L'organisation en église double
San Maurizio al Monastero Maggiore est conçue comme une église double : une salle publique plus petite à l'avant et, derrière le mur de séparation, le vaste chœur des religieuses. Cette séparation façonne la visite. Vous passez du côté tourné vers la rue à un monde monastique plus clos, où les murs peints paraissent plus denses et où la ville dehors s'efface.

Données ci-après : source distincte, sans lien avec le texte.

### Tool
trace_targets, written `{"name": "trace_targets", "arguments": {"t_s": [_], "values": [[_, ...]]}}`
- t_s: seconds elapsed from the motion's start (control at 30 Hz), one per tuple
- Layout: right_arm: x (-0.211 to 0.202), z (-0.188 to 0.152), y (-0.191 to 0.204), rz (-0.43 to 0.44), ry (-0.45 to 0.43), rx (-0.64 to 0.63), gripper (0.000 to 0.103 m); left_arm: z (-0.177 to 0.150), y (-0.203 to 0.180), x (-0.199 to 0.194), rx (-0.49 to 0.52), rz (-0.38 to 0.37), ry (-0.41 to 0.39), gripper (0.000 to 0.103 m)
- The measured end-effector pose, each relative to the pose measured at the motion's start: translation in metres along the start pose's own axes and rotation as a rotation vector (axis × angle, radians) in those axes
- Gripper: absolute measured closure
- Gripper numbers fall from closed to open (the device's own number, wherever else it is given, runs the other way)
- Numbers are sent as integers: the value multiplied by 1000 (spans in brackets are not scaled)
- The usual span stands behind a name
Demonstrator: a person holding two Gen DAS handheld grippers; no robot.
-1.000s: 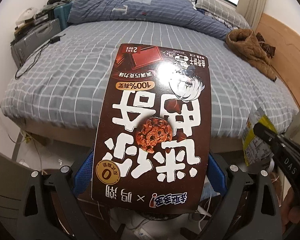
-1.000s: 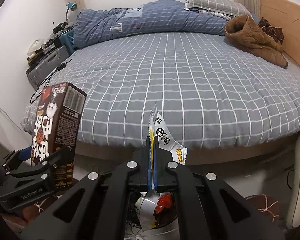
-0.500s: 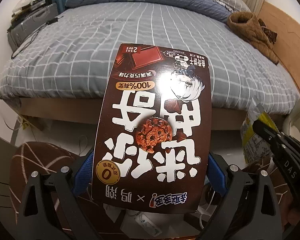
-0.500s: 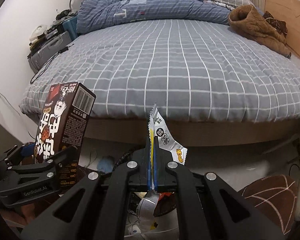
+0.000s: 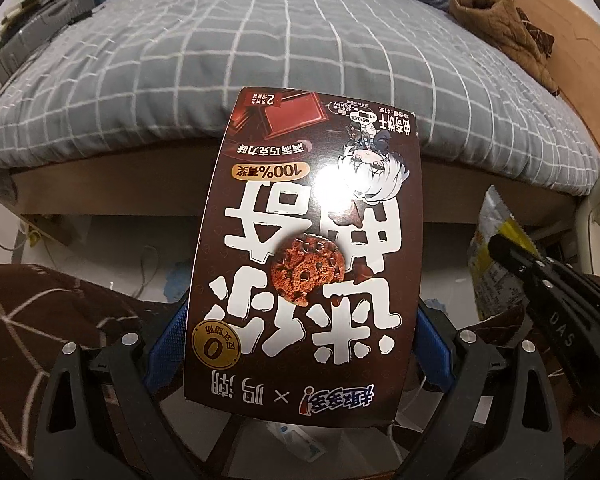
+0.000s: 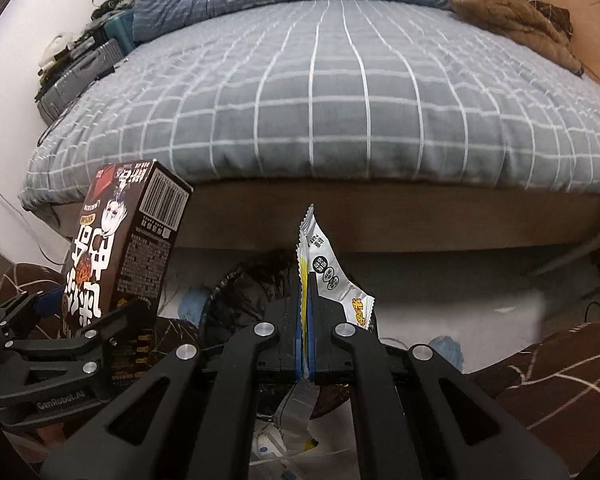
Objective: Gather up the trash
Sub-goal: 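Carry the snack box and yellow wrapper off the bed over the black bin, then open the left gripper to drop the box while the right drops the wrapper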
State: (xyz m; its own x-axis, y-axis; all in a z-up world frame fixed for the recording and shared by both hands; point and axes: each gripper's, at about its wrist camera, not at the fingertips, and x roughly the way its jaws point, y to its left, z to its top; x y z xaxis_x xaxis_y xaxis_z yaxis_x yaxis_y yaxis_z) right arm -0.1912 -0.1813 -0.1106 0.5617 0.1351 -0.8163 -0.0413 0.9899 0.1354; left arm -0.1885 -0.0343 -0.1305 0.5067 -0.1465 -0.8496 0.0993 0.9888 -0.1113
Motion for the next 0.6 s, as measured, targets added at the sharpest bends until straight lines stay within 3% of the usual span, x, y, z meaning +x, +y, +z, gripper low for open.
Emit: {"name": "trace_targets", "arguments": {"t_s": [0.37, 0.6], "values": [[6, -11, -26, -41, 27, 43, 102, 1, -2, 3, 29, -34, 65, 10], [11, -10, -27, -37, 37, 57, 102, 5, 1, 8, 67, -24, 46, 6]]}}
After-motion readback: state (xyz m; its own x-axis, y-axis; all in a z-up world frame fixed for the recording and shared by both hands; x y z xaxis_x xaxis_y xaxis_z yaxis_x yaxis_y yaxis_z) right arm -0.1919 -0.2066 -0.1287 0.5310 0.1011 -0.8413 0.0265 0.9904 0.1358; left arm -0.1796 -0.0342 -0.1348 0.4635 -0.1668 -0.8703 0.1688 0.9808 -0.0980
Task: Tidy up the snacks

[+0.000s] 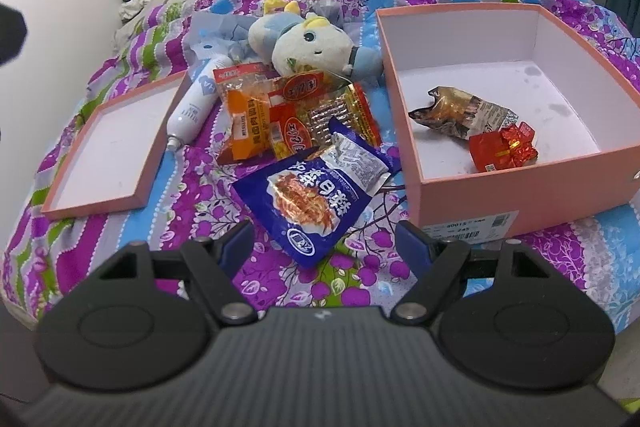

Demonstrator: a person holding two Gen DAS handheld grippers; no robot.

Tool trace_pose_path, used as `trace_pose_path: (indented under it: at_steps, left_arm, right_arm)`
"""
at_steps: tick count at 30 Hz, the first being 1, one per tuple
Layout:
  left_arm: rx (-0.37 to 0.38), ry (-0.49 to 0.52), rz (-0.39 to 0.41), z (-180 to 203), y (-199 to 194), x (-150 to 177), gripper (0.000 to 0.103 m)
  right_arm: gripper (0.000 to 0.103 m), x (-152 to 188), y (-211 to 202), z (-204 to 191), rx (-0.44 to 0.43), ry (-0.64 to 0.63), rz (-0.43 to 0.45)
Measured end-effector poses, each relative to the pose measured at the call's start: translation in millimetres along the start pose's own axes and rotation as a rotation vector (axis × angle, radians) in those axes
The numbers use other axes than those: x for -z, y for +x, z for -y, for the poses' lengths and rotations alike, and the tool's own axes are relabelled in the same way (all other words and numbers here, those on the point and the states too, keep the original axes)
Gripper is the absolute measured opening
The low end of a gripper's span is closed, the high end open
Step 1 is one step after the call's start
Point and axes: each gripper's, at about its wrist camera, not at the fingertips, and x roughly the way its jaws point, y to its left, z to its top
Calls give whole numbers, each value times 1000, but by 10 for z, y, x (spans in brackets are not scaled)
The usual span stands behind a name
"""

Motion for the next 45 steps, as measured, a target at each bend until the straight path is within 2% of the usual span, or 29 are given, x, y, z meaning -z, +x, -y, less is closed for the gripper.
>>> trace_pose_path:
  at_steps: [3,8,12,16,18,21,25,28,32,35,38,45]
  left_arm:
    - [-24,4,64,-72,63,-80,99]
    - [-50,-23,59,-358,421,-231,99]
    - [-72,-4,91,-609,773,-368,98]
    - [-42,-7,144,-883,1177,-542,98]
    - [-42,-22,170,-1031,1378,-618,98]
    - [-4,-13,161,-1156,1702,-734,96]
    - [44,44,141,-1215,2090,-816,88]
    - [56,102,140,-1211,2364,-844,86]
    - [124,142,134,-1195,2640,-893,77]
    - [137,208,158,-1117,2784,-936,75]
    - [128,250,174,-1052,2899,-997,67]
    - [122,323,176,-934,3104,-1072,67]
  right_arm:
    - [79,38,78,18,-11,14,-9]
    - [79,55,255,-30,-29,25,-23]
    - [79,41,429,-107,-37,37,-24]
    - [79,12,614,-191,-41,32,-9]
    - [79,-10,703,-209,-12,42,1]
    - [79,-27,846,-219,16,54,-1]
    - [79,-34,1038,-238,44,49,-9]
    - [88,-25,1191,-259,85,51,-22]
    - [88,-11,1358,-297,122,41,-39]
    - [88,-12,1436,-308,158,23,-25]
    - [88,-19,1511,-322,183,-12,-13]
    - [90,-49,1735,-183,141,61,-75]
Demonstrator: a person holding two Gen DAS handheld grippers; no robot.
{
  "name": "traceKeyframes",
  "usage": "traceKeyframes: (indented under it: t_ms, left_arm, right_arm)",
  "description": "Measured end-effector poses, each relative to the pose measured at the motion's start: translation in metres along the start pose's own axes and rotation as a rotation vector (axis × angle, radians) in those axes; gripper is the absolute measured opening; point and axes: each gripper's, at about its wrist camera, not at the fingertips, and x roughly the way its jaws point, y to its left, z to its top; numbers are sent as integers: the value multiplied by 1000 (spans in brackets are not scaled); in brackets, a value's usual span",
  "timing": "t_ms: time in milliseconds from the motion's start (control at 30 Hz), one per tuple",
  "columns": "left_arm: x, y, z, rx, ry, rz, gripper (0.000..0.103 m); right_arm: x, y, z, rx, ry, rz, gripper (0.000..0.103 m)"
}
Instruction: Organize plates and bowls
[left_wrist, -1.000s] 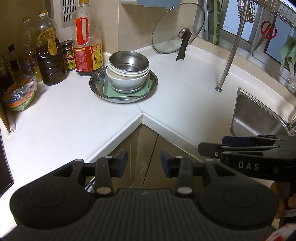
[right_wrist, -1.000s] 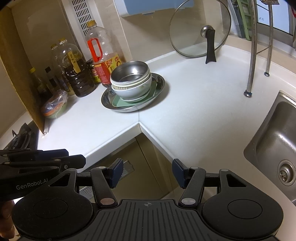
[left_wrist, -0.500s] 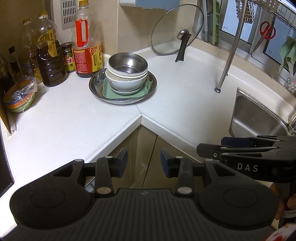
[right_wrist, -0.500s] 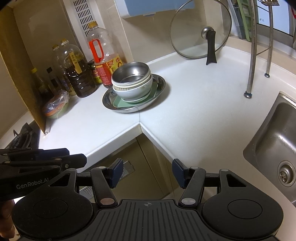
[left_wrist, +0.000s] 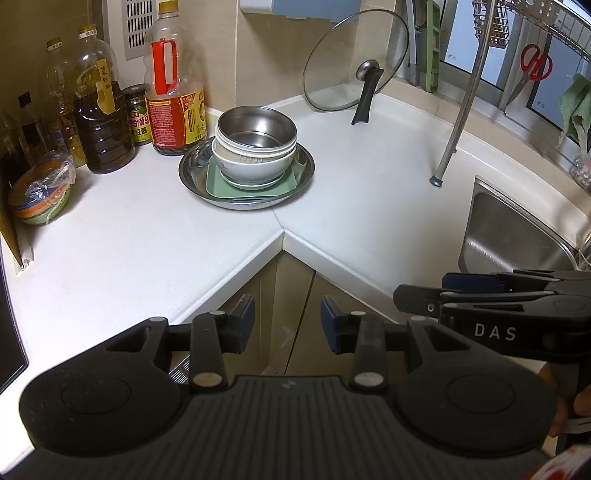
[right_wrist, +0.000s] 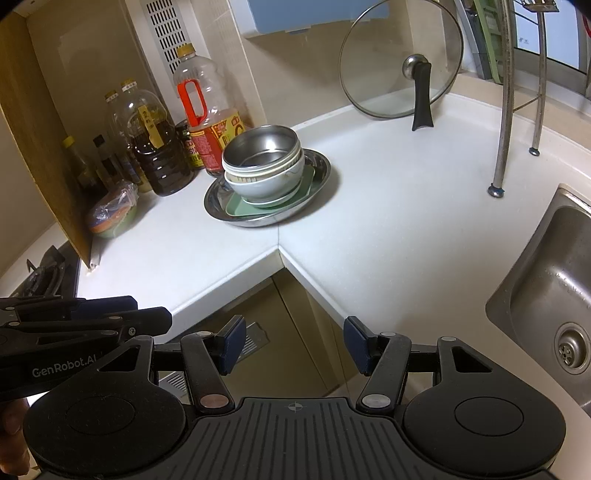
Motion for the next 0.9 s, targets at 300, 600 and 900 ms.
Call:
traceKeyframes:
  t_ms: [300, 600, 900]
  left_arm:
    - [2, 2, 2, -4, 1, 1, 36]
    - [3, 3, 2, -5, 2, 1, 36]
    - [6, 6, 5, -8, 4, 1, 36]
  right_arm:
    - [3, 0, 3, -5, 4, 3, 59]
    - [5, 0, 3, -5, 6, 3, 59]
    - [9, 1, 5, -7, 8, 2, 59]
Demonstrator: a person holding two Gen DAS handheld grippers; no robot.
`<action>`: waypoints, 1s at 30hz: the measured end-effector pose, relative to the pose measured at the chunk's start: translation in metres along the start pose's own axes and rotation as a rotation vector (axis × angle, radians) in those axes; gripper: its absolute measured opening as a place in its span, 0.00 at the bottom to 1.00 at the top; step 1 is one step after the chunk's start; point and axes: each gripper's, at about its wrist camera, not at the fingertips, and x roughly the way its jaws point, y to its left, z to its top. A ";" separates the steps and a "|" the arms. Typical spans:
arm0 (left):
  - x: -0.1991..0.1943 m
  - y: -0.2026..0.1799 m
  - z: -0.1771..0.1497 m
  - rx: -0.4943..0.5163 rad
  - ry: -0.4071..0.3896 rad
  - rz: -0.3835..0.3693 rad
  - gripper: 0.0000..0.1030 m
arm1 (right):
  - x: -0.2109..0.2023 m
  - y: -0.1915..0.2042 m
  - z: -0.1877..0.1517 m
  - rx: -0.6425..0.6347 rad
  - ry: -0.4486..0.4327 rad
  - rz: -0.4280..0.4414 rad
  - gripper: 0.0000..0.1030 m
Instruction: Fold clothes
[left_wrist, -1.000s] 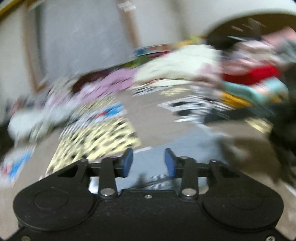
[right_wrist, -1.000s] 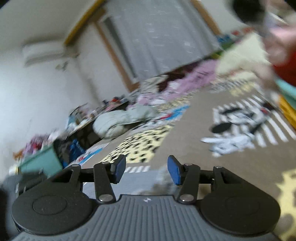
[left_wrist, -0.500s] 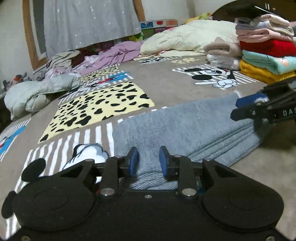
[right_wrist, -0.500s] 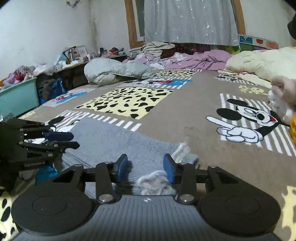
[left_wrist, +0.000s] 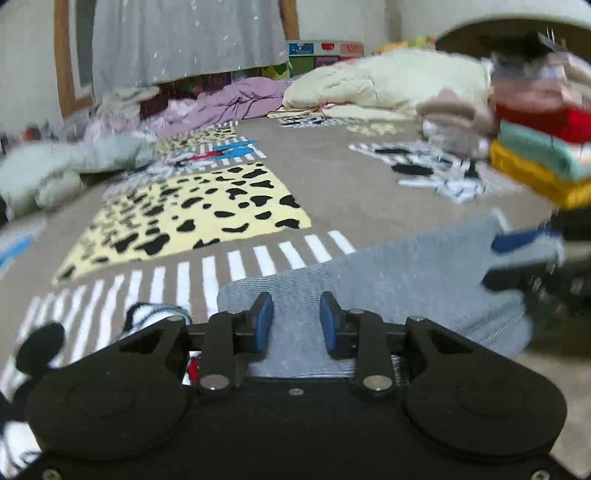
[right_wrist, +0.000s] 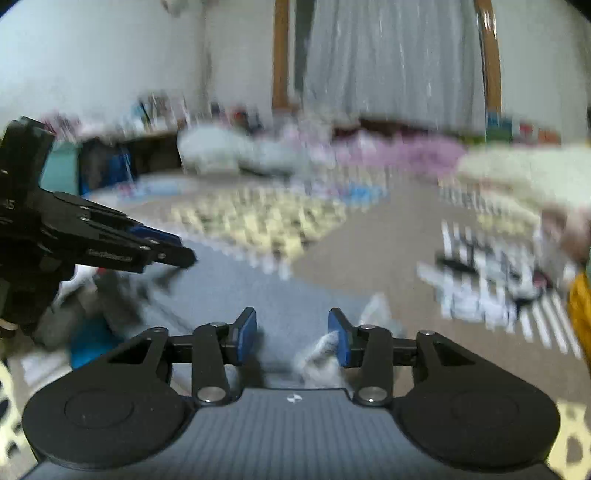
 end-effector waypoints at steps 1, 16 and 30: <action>0.001 0.000 -0.001 -0.001 0.001 -0.001 0.26 | 0.004 -0.004 -0.001 0.020 0.027 0.012 0.44; -0.061 0.055 -0.004 -0.354 -0.061 -0.071 0.70 | -0.046 -0.024 -0.008 0.224 -0.110 -0.060 0.72; -0.029 0.109 -0.042 -0.905 0.079 -0.294 0.69 | -0.020 -0.066 -0.029 0.736 -0.029 0.098 0.80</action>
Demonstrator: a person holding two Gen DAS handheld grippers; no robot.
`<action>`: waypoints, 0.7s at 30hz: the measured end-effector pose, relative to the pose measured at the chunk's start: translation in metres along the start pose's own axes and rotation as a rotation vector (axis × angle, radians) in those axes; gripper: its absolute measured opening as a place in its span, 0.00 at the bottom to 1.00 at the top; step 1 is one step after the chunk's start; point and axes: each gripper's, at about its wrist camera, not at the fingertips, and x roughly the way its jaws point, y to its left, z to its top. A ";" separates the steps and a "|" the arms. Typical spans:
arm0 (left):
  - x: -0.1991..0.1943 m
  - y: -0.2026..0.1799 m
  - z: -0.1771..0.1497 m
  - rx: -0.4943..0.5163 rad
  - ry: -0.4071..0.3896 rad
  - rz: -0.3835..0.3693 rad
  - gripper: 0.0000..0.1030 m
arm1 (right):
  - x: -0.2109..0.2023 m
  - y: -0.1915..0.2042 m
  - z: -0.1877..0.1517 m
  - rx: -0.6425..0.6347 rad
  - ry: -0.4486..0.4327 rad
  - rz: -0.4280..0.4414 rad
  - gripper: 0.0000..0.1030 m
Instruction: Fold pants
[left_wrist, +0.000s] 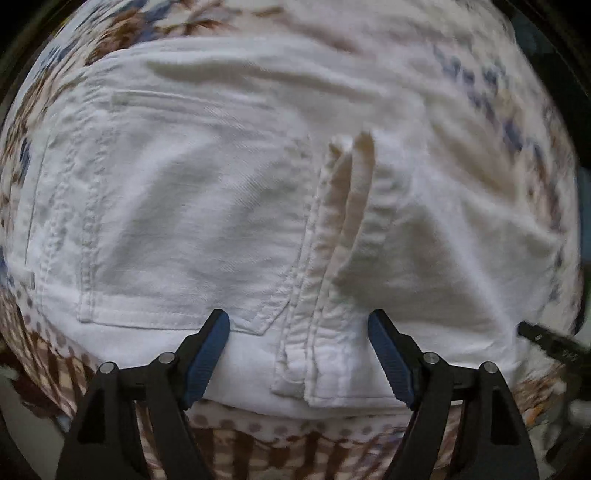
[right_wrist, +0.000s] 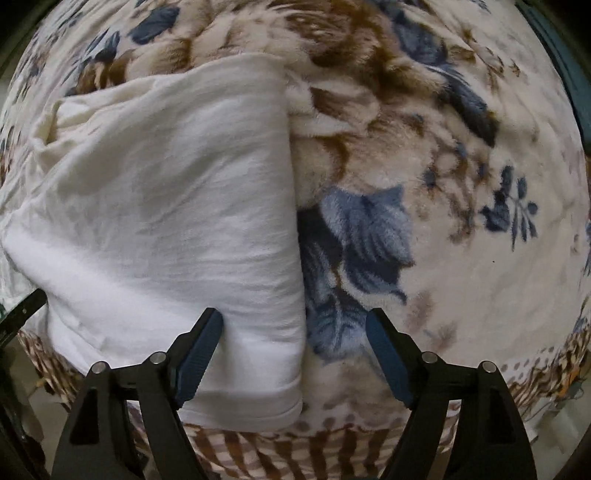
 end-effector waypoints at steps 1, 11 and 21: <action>-0.010 0.007 -0.002 -0.039 -0.031 -0.041 0.74 | -0.008 -0.001 0.002 0.003 -0.018 -0.001 0.79; -0.049 0.126 -0.049 -0.484 -0.192 -0.156 0.79 | -0.079 0.030 0.026 0.009 -0.212 0.198 0.54; -0.045 0.159 -0.060 -0.569 -0.194 -0.097 0.79 | -0.046 0.190 0.104 -0.450 -0.119 0.065 0.49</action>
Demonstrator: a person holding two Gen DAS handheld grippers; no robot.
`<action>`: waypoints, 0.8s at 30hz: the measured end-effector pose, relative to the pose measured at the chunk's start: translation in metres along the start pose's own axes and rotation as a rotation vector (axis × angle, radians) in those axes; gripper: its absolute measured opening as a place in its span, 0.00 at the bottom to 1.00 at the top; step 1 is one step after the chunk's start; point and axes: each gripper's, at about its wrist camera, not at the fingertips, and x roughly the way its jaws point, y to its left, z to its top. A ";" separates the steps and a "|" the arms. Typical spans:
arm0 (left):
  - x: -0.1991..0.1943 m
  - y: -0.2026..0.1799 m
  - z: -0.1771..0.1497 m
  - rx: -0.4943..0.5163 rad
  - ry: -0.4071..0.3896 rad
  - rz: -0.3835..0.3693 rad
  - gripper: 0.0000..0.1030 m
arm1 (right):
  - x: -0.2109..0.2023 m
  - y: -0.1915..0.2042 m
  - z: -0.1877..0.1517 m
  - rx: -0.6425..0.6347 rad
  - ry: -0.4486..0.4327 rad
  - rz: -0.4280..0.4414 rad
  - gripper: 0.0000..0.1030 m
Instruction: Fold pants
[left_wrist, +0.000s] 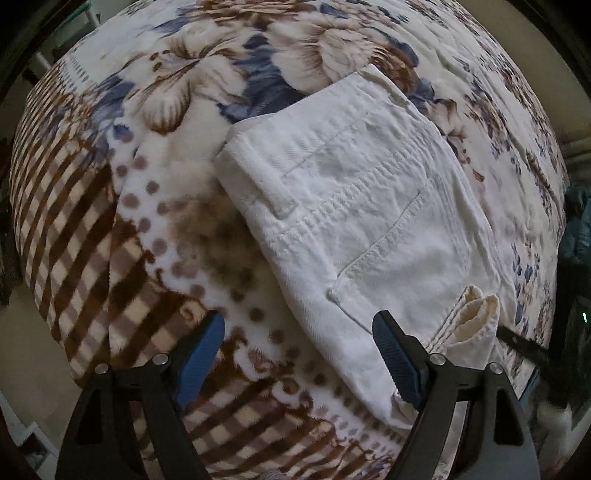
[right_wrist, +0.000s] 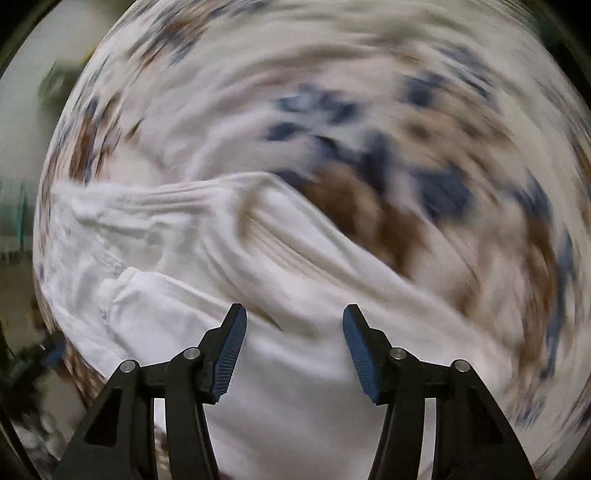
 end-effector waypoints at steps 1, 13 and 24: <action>0.001 0.000 0.000 0.005 0.004 0.001 0.79 | 0.007 0.007 0.008 -0.058 0.014 -0.061 0.24; 0.013 0.015 0.004 -0.049 0.053 -0.037 0.79 | 0.010 -0.051 0.028 0.251 0.048 0.236 0.15; 0.007 -0.004 0.016 -0.021 0.024 -0.005 0.79 | 0.040 -0.032 0.069 0.224 0.119 0.569 0.59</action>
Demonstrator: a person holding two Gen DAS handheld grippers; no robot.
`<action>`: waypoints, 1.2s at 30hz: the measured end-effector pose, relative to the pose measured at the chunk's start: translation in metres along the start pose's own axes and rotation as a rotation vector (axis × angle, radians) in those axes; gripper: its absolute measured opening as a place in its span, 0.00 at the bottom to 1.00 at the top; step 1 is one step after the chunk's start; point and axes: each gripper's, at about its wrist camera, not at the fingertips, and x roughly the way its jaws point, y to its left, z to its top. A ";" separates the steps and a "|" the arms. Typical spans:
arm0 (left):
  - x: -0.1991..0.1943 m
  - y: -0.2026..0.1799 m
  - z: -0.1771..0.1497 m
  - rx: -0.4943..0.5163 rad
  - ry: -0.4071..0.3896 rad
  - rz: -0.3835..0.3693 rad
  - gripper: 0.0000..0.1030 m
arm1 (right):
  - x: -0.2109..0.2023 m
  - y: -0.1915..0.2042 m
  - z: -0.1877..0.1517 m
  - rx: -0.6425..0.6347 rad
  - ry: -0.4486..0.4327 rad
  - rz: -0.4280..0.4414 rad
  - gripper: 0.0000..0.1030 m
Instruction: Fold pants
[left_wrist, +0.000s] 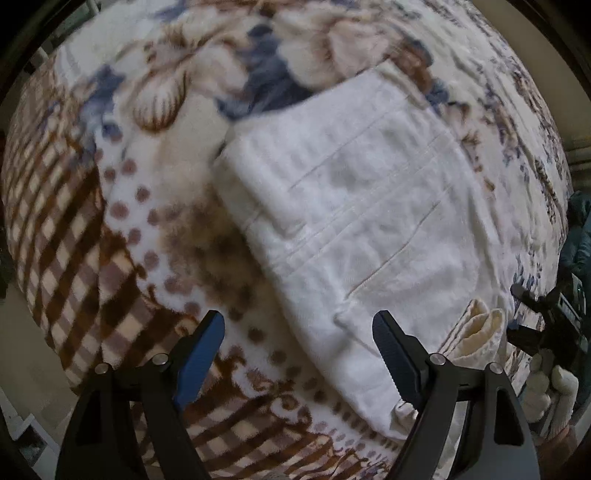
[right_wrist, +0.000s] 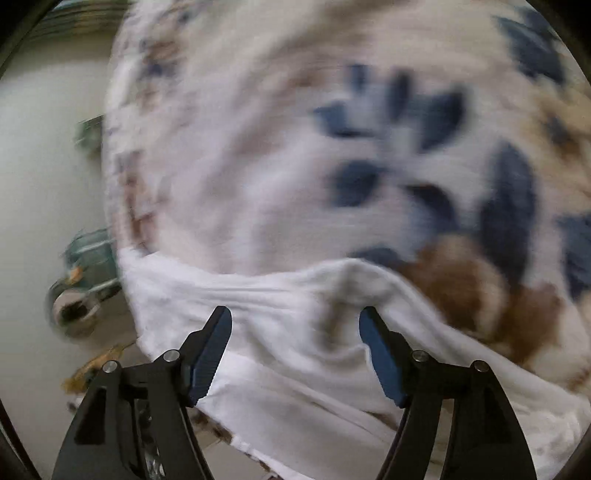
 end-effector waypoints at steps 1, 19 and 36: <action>-0.004 -0.007 0.001 0.020 -0.009 0.001 0.79 | 0.000 0.003 -0.006 -0.023 0.024 0.072 0.52; 0.019 -0.098 0.022 0.207 0.026 0.016 0.79 | -0.039 -0.072 0.010 0.189 -0.077 0.136 0.15; 0.009 0.039 -0.009 -0.273 -0.035 -0.134 0.79 | -0.059 -0.029 -0.051 0.205 -0.115 -0.200 0.43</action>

Un récit de fresques sur tous les murs
Le cycle de fresques couvre environ 4 000 m², avec des œuvres liées à Bernardino Luini, à son atelier, à Vincenzo Foppa, aux frères Campi et à Simone Peterzano. Cherchez d'abord les visages plus doux, d'inspiration léonardesque, près du mur de séparation ; ils aident à ajuster votre regard avant les scènes de chapelles plus chargées.
L'orgue Antegnati
Dans le chœur des religieuses, arrêtez-vous devant l'orgue Antegnati du XVIe siècle, fabriqué entre 1554 et 1557. Il donne à la salle un deuxième point focal après les fresques : bois sculpté, volets peints et rappel que cet espace fut autrefois un paysage sonore monastique vivant, pas seulement une galerie d'images.
Le détail de la chapelle Besozzi
Pour une petite histoire locale, cherchez la troisième chapelle à droite. Dans la
chapelle Besozzi, le martyre de
sainte Catherine est lié à un récit milanais sur la
comtesse de Challant, exécutée à
Château des Sforza en 1526. C'est le genre de détail qui transforme une visite rapide en conversation pour plus tard.